MATERIAL PROVIDED START
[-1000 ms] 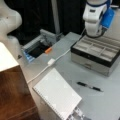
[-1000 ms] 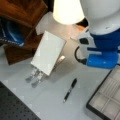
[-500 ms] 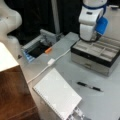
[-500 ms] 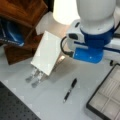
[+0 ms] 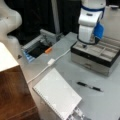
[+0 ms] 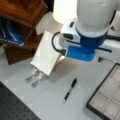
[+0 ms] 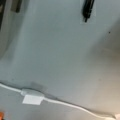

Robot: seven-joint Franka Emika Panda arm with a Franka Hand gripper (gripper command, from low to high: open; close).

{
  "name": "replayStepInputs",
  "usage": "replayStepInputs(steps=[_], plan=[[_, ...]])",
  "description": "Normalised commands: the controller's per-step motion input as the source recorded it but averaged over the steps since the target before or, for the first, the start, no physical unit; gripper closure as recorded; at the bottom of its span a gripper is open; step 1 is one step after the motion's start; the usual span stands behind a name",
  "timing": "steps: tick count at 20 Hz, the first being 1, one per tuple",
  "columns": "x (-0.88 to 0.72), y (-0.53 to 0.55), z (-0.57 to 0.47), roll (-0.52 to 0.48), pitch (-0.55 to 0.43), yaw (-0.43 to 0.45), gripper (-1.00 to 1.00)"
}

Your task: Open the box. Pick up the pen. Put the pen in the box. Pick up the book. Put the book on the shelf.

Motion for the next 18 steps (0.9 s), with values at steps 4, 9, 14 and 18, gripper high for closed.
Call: replayStepInputs(steps=[4, 9, 14, 18], plan=[[0.19, -0.34, -0.25, 0.062, -0.025, 0.427, -1.00], [0.15, -0.22, -0.25, -0.028, -0.109, 0.445, -1.00], [0.02, -0.07, -0.15, -0.090, -0.111, 0.418, -1.00], [0.01, -0.08, -0.19, 0.046, -0.057, 0.394, -1.00]])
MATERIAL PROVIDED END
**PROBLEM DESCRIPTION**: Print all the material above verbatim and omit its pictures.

**OUTPUT OF THE TASK**:
[-1000 ms] 
[-1000 ms] 
[-500 ms] 
[-500 ms] 
[+0 ms] 
[+0 ms] 
[+0 ms] 

Robot: seven-joint Franka Emika Panda arm with a Franka Hand gripper (gripper command, from low to high: open; close).

{
  "name": "replayStepInputs",
  "usage": "replayStepInputs(steps=[_], plan=[[_, ...]])",
  "description": "Normalised commands: the controller's per-step motion input as the source recorded it but averaged over the steps since the target before or, for the first, the start, no physical unit; gripper closure as recorded; at the bottom of its span a gripper is open; step 1 is one step after the motion's start; the usual span stands behind a name",
  "timing": "steps: tick count at 20 Hz, the first being 1, one per tuple",
  "columns": "x (-0.88 to 0.72), y (-0.53 to 0.55), z (-0.57 to 0.47), roll (-0.52 to 0.48), pitch (-0.55 to 0.43), yaw (-0.43 to 0.45), gripper (-1.00 to 1.00)"
}

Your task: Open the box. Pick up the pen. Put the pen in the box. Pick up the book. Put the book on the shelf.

Motion for the next 18 steps (0.9 s), with values at steps 4, 9, 14 and 18, gripper high for closed.
Call: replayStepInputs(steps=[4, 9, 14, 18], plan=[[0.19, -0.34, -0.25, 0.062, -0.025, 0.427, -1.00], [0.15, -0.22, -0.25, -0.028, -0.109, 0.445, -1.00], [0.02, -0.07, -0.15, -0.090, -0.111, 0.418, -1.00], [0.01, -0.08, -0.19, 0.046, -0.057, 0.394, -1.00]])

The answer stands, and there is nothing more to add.